EXTRACTED DATA below:
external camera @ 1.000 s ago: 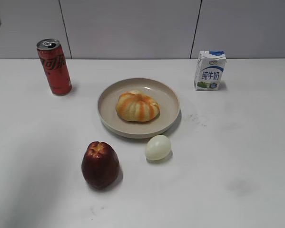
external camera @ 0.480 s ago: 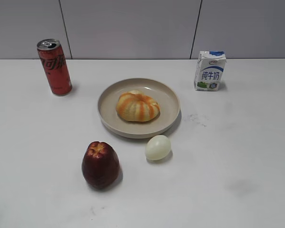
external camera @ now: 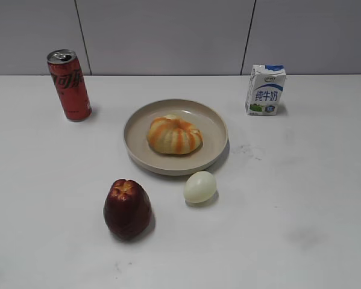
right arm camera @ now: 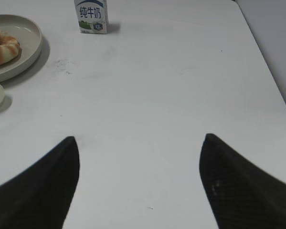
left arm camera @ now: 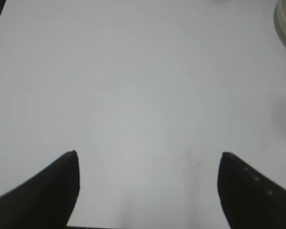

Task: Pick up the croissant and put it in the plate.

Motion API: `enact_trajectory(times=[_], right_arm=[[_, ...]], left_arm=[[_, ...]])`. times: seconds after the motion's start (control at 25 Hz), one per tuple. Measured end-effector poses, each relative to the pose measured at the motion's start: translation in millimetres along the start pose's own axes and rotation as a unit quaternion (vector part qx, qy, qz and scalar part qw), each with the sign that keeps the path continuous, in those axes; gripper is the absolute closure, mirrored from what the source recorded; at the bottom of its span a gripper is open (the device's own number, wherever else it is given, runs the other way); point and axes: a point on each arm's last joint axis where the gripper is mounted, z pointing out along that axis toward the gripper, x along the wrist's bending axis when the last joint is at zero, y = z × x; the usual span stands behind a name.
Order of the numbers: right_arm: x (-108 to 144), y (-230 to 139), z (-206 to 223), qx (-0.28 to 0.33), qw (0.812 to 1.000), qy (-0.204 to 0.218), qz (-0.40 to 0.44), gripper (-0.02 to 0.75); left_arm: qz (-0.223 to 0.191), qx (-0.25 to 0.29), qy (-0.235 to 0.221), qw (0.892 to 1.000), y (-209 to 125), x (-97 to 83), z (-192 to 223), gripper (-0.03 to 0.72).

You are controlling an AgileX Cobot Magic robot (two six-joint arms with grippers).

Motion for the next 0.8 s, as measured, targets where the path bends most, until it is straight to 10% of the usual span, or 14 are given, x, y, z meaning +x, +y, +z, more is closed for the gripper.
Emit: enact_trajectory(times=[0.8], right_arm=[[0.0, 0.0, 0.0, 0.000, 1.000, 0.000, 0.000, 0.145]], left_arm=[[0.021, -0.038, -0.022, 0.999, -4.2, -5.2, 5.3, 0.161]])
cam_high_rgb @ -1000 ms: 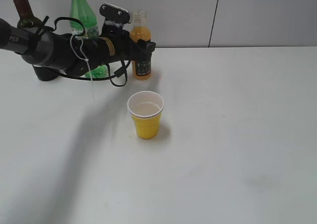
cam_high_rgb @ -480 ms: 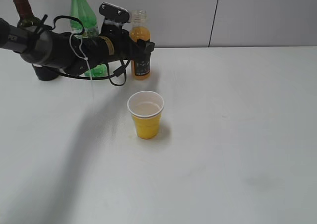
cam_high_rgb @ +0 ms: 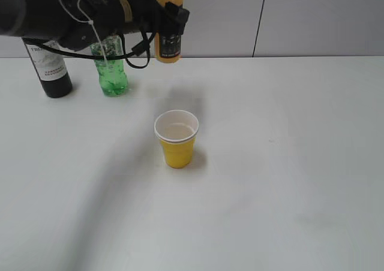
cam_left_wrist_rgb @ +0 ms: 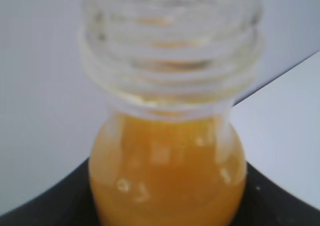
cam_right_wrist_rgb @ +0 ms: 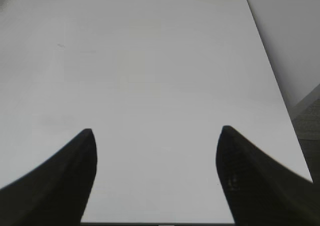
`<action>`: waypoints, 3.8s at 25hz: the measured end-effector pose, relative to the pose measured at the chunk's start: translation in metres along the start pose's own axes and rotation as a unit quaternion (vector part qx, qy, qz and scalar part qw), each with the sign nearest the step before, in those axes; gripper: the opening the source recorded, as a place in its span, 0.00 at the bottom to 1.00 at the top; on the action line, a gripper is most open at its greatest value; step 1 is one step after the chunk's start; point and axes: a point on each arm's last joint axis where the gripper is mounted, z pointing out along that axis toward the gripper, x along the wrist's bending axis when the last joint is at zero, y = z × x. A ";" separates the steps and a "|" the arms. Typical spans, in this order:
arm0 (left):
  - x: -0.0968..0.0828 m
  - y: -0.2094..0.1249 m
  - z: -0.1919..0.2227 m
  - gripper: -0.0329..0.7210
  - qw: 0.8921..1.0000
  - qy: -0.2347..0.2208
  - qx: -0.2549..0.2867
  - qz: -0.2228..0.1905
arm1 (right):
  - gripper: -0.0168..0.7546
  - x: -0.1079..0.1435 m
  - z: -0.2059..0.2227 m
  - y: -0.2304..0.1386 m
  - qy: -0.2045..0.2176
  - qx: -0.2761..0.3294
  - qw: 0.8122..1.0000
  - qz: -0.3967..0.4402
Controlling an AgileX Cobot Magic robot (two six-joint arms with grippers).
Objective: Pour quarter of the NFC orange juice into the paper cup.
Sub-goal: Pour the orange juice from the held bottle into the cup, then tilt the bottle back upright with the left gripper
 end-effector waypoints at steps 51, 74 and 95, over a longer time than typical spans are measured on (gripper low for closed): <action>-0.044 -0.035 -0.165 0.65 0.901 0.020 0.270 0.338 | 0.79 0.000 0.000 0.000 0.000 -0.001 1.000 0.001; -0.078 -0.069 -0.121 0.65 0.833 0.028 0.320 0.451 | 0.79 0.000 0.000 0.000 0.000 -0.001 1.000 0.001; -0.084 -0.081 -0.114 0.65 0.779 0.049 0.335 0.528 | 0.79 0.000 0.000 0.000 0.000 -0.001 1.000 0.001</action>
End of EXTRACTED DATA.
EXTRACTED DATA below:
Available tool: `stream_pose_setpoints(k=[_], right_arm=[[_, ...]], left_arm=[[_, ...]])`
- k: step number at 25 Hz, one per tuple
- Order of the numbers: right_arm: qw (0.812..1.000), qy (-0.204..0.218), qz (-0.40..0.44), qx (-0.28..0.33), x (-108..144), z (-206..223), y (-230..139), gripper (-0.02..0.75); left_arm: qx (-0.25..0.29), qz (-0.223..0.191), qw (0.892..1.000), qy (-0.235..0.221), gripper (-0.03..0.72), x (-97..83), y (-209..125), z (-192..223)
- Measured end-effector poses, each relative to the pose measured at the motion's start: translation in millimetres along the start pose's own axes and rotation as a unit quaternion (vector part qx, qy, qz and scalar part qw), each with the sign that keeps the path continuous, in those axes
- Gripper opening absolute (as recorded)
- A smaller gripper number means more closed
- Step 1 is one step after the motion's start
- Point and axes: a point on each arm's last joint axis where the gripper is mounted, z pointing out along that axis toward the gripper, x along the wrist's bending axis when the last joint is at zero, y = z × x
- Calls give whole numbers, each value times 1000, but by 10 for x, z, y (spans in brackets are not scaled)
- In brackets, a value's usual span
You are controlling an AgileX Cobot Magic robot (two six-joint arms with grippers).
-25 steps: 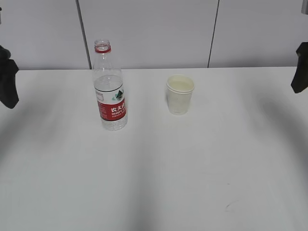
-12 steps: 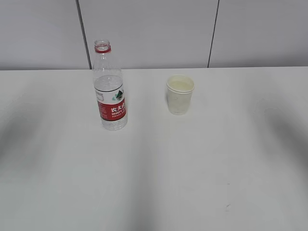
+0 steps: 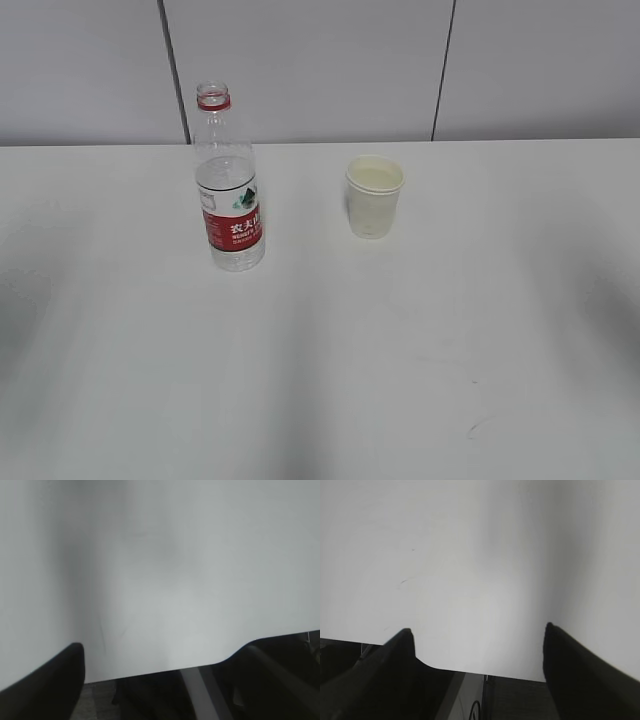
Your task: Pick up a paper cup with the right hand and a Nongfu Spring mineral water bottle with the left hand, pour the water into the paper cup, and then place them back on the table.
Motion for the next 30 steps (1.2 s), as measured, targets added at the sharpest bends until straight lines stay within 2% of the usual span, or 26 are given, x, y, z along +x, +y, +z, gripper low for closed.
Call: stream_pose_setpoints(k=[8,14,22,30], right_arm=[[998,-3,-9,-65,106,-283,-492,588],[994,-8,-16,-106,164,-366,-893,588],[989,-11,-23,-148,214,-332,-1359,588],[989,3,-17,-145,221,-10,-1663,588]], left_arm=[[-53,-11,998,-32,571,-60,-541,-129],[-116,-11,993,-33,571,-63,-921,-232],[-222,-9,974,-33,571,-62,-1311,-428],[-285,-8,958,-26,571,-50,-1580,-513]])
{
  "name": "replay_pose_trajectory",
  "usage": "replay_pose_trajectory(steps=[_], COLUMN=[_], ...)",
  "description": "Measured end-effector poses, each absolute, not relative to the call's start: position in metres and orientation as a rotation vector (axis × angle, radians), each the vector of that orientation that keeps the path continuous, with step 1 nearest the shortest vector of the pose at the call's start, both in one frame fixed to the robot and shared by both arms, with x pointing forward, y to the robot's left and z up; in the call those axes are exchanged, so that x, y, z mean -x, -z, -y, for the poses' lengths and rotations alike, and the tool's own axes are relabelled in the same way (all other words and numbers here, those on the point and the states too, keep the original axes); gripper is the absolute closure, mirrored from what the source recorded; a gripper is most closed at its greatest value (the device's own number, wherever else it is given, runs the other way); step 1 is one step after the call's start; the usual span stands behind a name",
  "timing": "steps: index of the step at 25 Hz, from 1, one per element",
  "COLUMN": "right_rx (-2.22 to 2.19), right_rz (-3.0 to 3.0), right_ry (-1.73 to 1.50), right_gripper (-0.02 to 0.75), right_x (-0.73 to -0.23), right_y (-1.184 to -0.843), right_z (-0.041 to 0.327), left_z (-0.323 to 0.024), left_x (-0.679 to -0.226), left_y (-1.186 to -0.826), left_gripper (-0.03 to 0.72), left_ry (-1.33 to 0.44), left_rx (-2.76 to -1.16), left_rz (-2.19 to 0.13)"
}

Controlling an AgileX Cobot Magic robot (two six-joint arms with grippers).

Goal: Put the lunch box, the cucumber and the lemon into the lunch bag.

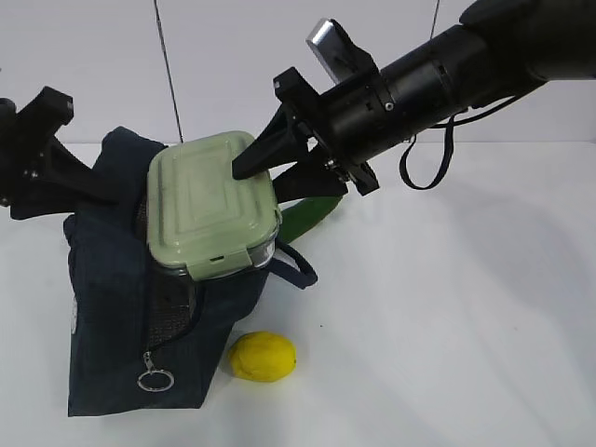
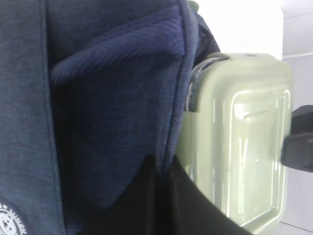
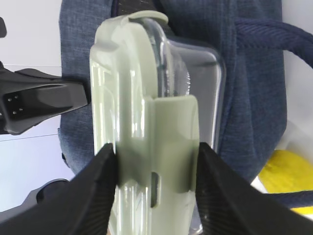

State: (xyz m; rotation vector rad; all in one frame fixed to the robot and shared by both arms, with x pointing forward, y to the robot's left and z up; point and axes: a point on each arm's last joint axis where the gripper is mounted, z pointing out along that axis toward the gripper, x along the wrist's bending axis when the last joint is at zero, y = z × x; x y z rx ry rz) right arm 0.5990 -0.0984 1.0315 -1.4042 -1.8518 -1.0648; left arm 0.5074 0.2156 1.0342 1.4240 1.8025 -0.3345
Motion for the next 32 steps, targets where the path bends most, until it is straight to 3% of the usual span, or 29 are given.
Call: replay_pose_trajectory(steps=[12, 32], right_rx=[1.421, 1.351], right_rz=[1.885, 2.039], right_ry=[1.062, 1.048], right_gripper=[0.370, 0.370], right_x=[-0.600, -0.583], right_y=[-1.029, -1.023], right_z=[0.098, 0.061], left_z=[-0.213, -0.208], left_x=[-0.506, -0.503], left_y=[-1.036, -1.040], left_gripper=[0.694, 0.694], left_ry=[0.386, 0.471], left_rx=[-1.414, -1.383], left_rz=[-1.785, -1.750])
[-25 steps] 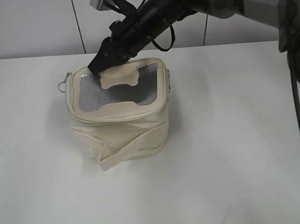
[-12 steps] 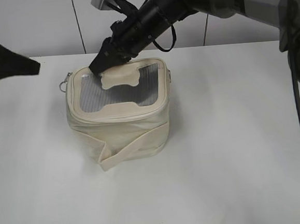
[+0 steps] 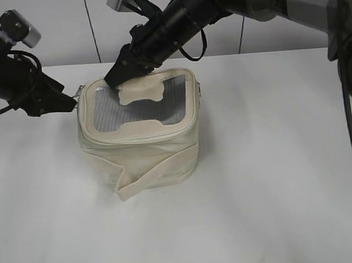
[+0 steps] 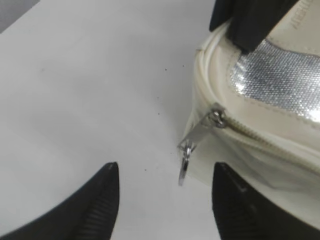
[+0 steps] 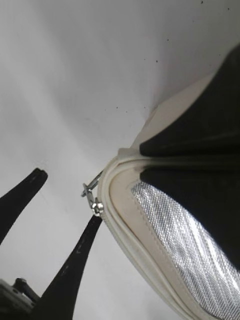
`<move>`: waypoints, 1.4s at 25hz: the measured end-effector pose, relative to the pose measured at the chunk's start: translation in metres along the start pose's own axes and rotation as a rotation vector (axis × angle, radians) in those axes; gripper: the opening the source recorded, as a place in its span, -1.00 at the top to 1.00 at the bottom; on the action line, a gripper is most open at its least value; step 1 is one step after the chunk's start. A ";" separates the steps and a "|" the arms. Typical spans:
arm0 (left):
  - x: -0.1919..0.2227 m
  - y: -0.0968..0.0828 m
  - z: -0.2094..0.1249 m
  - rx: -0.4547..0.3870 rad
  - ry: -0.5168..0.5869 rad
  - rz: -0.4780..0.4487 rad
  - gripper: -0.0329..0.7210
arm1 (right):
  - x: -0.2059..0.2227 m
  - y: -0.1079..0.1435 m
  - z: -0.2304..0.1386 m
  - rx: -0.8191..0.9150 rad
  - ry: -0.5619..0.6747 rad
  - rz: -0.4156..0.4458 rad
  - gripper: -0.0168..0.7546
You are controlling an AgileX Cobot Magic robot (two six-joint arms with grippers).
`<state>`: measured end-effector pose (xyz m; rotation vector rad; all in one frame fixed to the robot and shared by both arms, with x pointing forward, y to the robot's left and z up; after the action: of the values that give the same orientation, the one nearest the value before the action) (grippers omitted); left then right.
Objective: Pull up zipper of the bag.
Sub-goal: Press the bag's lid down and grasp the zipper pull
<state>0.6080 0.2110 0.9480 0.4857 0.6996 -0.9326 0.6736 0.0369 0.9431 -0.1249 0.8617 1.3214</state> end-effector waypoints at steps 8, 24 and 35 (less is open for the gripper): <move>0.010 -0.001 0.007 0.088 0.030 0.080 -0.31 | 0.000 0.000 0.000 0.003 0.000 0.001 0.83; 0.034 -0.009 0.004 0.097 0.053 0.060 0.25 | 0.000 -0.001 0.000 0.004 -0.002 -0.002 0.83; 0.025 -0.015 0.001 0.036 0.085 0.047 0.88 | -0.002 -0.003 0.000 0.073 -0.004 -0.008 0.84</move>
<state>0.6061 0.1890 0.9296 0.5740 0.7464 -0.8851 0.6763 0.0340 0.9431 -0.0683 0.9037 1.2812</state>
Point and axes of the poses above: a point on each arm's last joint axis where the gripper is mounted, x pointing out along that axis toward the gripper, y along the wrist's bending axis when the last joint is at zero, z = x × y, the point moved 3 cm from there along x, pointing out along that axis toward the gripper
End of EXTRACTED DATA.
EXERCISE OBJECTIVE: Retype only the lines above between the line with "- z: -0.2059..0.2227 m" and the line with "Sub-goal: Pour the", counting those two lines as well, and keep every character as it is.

EXPECTED ANSWER:
  - z: -0.2059..0.2227 m
  - y: -0.2304..0.1386 m
  - qy: -0.2045..0.2176
  - qx: -0.2761..0.3294
  - qw: 0.8122..1.0000
  - qz: -0.3967..0.4402
Controlling an AgileX Cobot Magic robot (two six-joint arms with grippers).
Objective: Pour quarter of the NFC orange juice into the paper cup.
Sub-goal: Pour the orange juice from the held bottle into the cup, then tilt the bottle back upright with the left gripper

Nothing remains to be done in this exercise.